Stressed mum seeks more care for son

A mother who says the decision to cut down on care given to her badly disabled son is leaving her at her wits end failed in a High Court challenge against Lincolnshire CC.

The mother, who like her son cannot be named for legal reasons but is from the Lincoln area, was left furious when the local authority cut the amount of hours carers spend with her son from 12 and a half hours per week to eight hours per week.

Yesterday her barrister, Nicholas Armstrong told Judge Andrew Nichol QC that the extra hours were vital to give the mother some respite and allow her to have a life outside tending to her teenage son, who needs round-the-clock attention.

In a written witness statement submitted to the court, the mother said that she has already lost one marriage because of the pressures of caring for her child, and is fearful her current one could also end.
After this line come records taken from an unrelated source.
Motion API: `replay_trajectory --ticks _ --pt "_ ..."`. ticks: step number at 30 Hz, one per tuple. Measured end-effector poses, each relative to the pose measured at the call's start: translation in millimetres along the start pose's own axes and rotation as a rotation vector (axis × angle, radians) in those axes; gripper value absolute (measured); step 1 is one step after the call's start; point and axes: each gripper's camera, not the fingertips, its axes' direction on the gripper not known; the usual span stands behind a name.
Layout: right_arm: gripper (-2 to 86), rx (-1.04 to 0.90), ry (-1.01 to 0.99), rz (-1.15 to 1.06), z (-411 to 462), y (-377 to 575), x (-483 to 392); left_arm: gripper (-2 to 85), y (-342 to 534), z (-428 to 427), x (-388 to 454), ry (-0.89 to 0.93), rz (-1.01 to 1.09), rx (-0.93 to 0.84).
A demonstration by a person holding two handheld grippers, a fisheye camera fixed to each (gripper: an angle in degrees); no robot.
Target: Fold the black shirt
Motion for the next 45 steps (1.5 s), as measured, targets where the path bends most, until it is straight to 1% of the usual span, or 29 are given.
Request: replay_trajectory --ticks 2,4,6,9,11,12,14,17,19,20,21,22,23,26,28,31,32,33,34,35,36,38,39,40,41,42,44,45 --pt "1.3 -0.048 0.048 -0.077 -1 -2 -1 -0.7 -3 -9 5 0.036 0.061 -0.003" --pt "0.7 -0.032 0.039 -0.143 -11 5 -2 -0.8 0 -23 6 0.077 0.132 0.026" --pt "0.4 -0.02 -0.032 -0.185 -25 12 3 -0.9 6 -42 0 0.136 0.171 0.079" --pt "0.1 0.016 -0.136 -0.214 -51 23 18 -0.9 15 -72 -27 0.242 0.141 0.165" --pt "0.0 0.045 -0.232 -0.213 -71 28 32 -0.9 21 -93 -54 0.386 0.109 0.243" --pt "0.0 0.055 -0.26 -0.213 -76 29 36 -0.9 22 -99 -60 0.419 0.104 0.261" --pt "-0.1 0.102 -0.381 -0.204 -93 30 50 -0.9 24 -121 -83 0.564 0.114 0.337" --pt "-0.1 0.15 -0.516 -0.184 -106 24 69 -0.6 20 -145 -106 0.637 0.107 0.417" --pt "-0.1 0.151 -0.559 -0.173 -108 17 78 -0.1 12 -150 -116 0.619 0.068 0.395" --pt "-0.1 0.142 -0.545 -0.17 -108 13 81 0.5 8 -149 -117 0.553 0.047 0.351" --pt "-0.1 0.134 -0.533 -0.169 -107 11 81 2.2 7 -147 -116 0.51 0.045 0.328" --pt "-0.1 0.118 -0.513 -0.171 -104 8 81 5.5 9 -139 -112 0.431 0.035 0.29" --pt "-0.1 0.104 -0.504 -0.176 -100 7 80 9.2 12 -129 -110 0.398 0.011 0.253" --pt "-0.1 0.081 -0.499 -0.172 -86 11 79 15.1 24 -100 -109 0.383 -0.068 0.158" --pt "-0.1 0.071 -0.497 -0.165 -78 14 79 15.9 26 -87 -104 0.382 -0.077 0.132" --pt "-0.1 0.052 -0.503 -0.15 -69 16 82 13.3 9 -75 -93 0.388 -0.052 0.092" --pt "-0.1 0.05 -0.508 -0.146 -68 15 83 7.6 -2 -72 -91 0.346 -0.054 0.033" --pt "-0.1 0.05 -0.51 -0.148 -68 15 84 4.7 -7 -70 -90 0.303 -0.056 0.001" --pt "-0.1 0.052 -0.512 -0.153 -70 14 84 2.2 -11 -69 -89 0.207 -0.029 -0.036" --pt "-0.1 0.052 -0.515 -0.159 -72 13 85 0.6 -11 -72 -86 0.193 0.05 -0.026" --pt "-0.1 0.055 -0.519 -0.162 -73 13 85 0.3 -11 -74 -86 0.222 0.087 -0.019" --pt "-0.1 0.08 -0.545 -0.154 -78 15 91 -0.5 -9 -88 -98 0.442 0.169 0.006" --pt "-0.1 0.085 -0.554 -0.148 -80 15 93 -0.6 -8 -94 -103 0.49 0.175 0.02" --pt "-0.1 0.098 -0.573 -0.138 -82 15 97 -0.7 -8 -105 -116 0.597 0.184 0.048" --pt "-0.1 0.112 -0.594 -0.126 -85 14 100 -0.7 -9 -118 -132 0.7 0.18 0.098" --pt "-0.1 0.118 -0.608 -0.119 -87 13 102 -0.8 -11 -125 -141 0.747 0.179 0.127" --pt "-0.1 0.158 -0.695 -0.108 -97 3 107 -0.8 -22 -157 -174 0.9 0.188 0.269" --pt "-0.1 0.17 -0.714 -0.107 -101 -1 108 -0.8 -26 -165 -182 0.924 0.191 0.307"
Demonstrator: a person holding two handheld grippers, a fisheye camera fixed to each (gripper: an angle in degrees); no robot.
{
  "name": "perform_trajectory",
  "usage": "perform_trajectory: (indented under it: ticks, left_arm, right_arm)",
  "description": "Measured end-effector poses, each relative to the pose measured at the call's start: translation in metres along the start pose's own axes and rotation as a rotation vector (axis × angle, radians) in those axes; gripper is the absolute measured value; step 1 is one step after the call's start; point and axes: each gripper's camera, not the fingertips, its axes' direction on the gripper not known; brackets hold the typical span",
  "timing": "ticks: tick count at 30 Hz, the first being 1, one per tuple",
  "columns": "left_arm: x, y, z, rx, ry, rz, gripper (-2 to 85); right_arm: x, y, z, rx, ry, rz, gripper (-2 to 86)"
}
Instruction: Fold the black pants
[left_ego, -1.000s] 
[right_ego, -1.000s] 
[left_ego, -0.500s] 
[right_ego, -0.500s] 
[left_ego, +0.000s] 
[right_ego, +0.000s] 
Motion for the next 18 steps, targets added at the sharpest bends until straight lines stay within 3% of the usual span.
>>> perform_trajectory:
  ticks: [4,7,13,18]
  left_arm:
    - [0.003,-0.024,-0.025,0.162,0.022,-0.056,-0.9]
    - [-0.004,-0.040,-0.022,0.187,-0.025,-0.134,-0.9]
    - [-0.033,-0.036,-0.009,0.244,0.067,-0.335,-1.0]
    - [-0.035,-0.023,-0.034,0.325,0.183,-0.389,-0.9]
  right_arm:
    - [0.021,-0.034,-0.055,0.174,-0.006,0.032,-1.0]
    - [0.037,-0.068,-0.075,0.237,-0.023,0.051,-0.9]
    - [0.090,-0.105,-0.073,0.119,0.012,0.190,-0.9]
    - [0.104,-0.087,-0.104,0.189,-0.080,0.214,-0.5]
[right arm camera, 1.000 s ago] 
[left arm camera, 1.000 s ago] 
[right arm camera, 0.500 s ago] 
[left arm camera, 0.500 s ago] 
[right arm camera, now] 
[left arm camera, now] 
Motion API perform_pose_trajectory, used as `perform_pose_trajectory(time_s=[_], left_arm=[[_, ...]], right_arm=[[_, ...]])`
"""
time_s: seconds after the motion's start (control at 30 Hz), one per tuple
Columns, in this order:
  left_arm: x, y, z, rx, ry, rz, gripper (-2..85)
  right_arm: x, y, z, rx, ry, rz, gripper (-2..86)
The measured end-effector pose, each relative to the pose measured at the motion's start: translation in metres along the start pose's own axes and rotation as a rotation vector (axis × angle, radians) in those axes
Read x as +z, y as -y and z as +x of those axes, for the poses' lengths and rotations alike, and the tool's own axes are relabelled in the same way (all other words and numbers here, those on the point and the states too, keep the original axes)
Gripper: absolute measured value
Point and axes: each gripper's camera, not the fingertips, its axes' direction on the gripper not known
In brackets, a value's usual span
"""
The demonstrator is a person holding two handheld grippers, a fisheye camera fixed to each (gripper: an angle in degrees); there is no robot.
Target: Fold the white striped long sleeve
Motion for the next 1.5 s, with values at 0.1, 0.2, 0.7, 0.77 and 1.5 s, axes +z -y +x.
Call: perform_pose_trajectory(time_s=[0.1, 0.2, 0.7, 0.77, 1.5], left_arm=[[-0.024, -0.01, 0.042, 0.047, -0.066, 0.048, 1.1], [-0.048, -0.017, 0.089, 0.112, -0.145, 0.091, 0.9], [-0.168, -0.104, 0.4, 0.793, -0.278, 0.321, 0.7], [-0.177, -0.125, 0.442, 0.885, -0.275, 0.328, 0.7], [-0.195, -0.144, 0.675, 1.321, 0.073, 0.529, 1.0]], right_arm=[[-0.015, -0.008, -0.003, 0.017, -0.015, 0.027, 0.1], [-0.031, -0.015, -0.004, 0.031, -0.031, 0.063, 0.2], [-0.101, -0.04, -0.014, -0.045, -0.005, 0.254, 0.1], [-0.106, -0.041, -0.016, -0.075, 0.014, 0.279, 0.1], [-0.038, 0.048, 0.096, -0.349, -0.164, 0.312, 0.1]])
She added that the strain has been so great in recent months that she had to book her son, who is severely mentally and physically disabled and will never get better, into a children's home for a few days.

Coupled with that, she also fears that she may be suffering breast cancer, and said the whole situation is putting an 'enormous strain' on her.

Mr Armstrong alleged that the council's decision was 'an error of law' and 'irrational'.

But Judge Nichol backed the decision of Lincolnshire CC, made last year, and dismissed a judicial review challenge brought on behalf of the boy.

Despite agreeing that the situation was 'terribly difficult', the judge said the council was entitled to come to the conclusion that eight and a half hours was sufficient.

'The package of care which has been put into place is an elaborate one. I can understand the additional strain by the reduction in support, however I'm not persuaded there is an arguable case,' said Judge Nichol.

Earlier barrister, Jonathan Swift, for the local authority, had argued that the assessment of 12 and a half hours had been made when the mother was also looking after her other son, who has now left the family home.